Arts and Culture

Holy Week and Deepening of A Christocentric Conscience

“Resurrection” (1457–59), a tempera on panel painting by Andrea Mantegna, now in the Musée des Beaux-Arts, Tours, France. (Photo: Wikimedia Commons)

I confess that I still get excited and inspired by Holy Week, and I hope I always will. This experience goes back to my days as a grammar school student. I do not know whether I should be most grateful to my family, the sisters who taught me in grammar school, or parish priests. Probably to all of them, for communicating that Holy Week is a special week for Catholics and indeed for all Christians.

I recall that I kept the three hours silence for a few years in grammar school during Good Friday. I kept the silence alone, walking around my neighborhood, probably visiting church, reading Scripture. There may have been more than a small dose of pride in my observance of the silence since I was the only one of my contemporaries who did it.

When I was in the major seminary, my theological understanding of the church’s liturgy took a quantum leap that has lasted until today.

All of salvation history is reviewed in the Holy Week ceremonies but not how we might recall other histories. Holy Week celebrations are not academic exercises but rather actions we perform as the Body of Christ.

The primary celebrant at any liturgical function is the Risen Lord, and we, as His Mystical Body, join with Christ in the celebration. As I reflected on Holy Week 2021, I came upon an excellent essay I had read several years ago. I was not searching for it. I came upon it by chance. Or was finding it due to Divine Providence? The essay by Paul J. Wadell appeared in the Nov. 21st, 2016 issue of the Jesuit magazine America. Its title is “Not Settling for Less.” In just a few pages, Wadell offers some wonderful insights into the virtue of hope. He writes the following:

“Hope is inescapably a gift. Hope is the gift God bestows on us so that we can turn our lives to God, seek God, grow in the love and goodness of God, and someday know the unbroken beatitude that comes from living in perfect communion with God. If hope arises from the desire for something good, then Christian hope is naturally audacious because Christian hope reaches for an unsurpassable good we already, if imperfectly, possess: the very life, love, goodness, and joy of God …
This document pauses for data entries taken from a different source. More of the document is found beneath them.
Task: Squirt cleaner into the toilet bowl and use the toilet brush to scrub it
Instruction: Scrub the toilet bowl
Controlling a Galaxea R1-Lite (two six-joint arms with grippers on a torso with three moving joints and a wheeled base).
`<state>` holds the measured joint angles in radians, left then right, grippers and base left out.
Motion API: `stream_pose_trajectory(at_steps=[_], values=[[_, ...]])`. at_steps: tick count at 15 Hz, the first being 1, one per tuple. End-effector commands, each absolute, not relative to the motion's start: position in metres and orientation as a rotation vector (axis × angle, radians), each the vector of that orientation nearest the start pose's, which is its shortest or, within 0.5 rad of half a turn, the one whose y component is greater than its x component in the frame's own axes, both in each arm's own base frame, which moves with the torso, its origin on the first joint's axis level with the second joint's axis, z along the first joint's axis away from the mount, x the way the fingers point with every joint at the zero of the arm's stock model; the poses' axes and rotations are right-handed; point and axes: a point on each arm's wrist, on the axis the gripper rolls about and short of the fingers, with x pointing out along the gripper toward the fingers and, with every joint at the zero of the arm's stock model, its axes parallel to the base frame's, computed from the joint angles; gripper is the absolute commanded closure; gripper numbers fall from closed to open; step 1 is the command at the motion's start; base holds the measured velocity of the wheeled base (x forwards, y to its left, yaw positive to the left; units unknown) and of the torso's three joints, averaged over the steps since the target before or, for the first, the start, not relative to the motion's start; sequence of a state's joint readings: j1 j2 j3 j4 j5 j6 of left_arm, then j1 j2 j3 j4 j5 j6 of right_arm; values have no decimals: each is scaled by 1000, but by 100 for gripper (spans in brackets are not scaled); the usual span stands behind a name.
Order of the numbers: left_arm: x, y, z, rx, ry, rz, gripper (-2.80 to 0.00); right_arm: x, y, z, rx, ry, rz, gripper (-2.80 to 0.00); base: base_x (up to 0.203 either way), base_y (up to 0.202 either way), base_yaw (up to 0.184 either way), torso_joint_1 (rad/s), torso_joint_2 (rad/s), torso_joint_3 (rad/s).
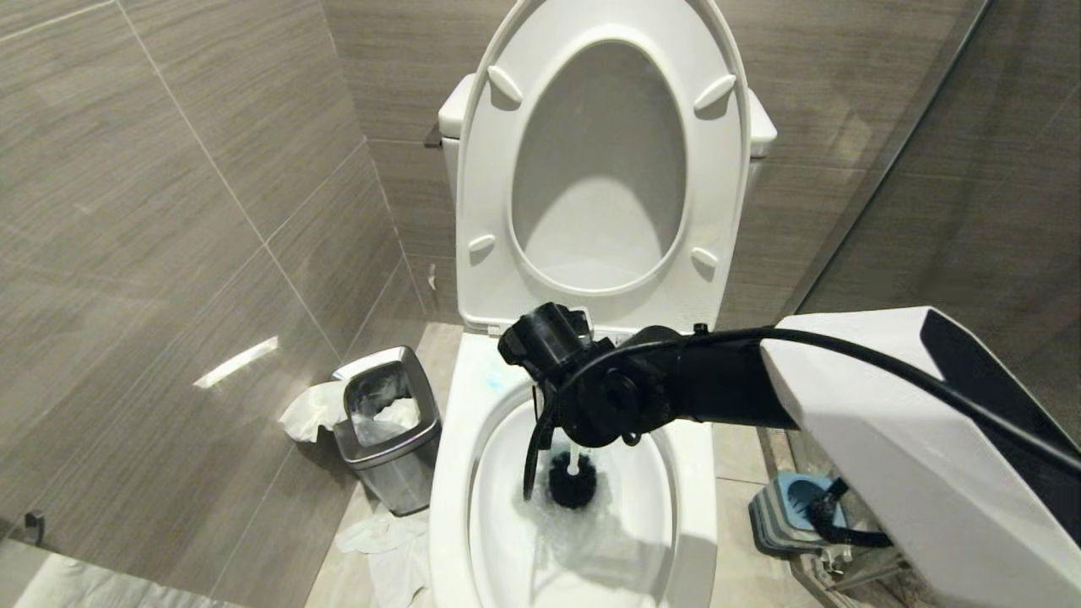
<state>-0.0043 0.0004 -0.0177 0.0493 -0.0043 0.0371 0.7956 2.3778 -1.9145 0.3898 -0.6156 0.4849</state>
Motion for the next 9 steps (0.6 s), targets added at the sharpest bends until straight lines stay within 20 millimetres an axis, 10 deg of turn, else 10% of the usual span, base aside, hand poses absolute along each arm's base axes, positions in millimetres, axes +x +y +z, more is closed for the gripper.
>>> stream_pose_trajectory(at_steps=[1,4,9], values=[[-24,0,75,48,33,-12,0,315,312,180,-29,598,37,0,0,0,0,0,0,0],[-24,0,75,46,33,-12,0,278,280,222,-15,575,54,0,0,0,0,0,0,0],[-24,0,75,45,33,-11,0,256,258,196,-89,659,35,0,0,0,0,0,0,0]])
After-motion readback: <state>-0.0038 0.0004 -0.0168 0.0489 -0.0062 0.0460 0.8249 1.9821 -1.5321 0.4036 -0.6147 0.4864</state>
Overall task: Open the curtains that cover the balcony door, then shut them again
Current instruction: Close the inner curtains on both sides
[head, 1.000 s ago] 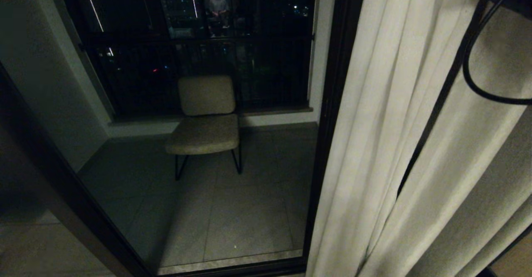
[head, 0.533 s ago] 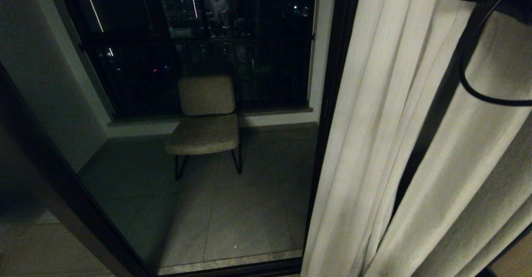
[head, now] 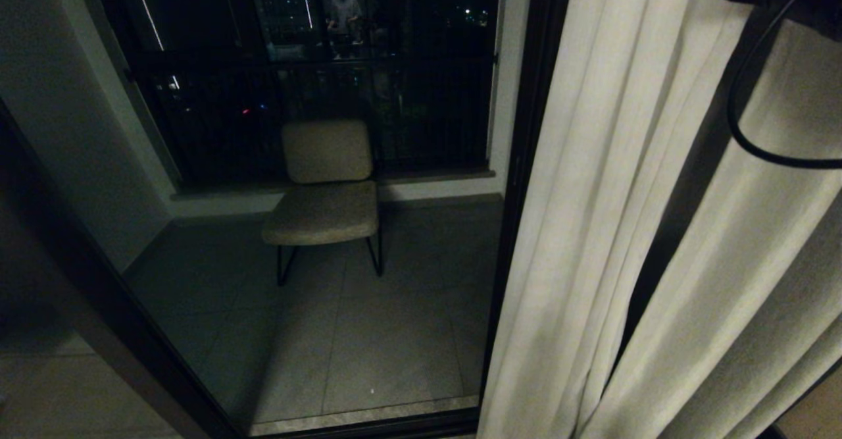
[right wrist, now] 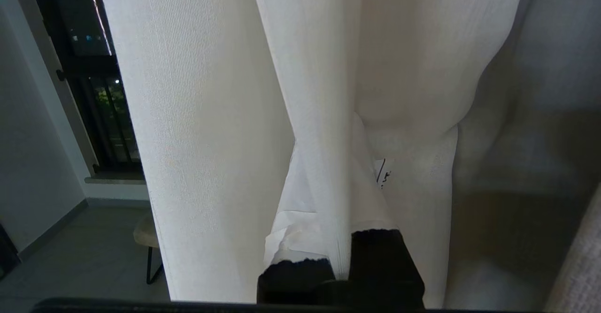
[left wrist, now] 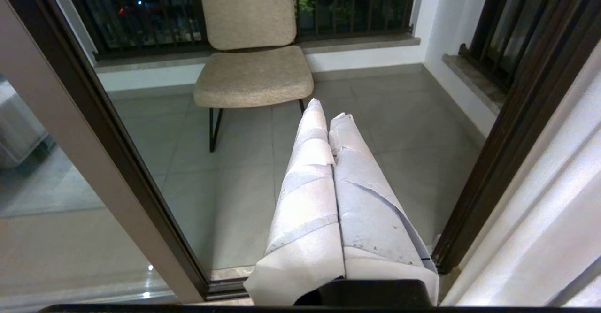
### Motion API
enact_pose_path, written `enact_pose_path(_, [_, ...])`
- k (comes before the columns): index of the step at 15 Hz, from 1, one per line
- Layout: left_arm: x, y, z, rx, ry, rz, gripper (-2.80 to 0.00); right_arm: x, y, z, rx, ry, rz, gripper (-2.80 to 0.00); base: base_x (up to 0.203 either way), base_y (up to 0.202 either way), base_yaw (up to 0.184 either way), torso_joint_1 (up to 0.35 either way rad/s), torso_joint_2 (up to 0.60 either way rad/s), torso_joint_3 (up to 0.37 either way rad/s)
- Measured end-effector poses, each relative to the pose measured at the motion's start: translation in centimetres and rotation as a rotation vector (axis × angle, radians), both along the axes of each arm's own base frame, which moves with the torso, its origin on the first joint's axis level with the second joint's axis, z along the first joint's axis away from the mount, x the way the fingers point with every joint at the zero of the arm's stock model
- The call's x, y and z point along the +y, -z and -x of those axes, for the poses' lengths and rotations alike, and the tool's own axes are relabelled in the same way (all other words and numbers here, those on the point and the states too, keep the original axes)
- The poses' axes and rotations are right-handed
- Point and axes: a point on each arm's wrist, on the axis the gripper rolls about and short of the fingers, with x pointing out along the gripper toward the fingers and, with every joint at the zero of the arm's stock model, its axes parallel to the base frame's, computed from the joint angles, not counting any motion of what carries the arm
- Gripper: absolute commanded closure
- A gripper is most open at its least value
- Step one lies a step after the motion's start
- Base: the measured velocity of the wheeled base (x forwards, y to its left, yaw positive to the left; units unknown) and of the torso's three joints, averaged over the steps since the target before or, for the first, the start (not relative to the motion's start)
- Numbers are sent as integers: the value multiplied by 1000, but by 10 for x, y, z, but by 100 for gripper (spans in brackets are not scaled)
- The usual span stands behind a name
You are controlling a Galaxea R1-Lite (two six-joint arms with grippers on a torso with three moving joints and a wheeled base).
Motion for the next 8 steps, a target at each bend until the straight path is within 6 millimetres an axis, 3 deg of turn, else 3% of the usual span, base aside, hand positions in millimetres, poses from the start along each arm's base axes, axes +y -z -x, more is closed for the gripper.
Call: enact_pose_path(8, [0, 0, 0, 0, 1, -1, 0, -3, 4, 2, 13, 10, 2, 0, 0, 0, 0, 0, 0, 0])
“… Hope is nurtured and strengthened through the Eucharist because every time we gather for worship, we are reminded of who we are, what we are about, and where we are going. At the Eucharist, we remember that we, thanks to our baptism, have been incorporated into the story of God, a story that is much more promising and blessed than anything we could offer ourselves …

“…  The Eucharist is crucial for nurturing hope because the Eucharist forms us into a people of gratitude, people whose stance toward life is marked by thanksgiving and praise.” (pp.20, 22)

I suspect that not everyone who reads this column will be able to attend the Holy Week Services. I urge those who cannot, to celebrate Holy Week in some other way. One possible way that comes to my mind is reading the services’ texts and reflecting on them — perhaps using them as private prayers on the days that the liturgical celebrations take place or watching the services on television. In some way, we should avoid allowing Holy Week to be for us just like every other week, “nothing but business as usual.”

We live in a society that does not often celebrate publicly what we believe as Catholic Christians. I think that today, in several ways, we are called to be counter-cultural. Not easy to do. Not easy to allow our Christian identity to deepen and broaden. We are involved in God’s story, but the church’s voice is one of the few voices that remind us of this. All sorts of other stories are thrust at us, and we need help to allow our faith, hope, and love not to diminish or weaken but to broaden and deepen.

In some ways, Holy Week is the most important week of the year for us. In any way we can, we should allow ourselves to be deeply touched and influenced by this week.

By a Christocentric conscience, I mean a conscience centered on the Risen Christ, shaped by His teachings and presence in our lives, and a will strengthened by His grace and blessings. There are many ways that this can happen in our lives. I think Holy Week is one of them. There is no story equal to the story into which God has invited us. Holy Week can help us to deepen our involvement in that story.


Father Lauder is a philosophy professor at St. John’s University, Jamaica. He presents two 15-minute talks from his lecture series on the Catholic Novel, 10:30 a.m. Monday through Friday on NET-TV.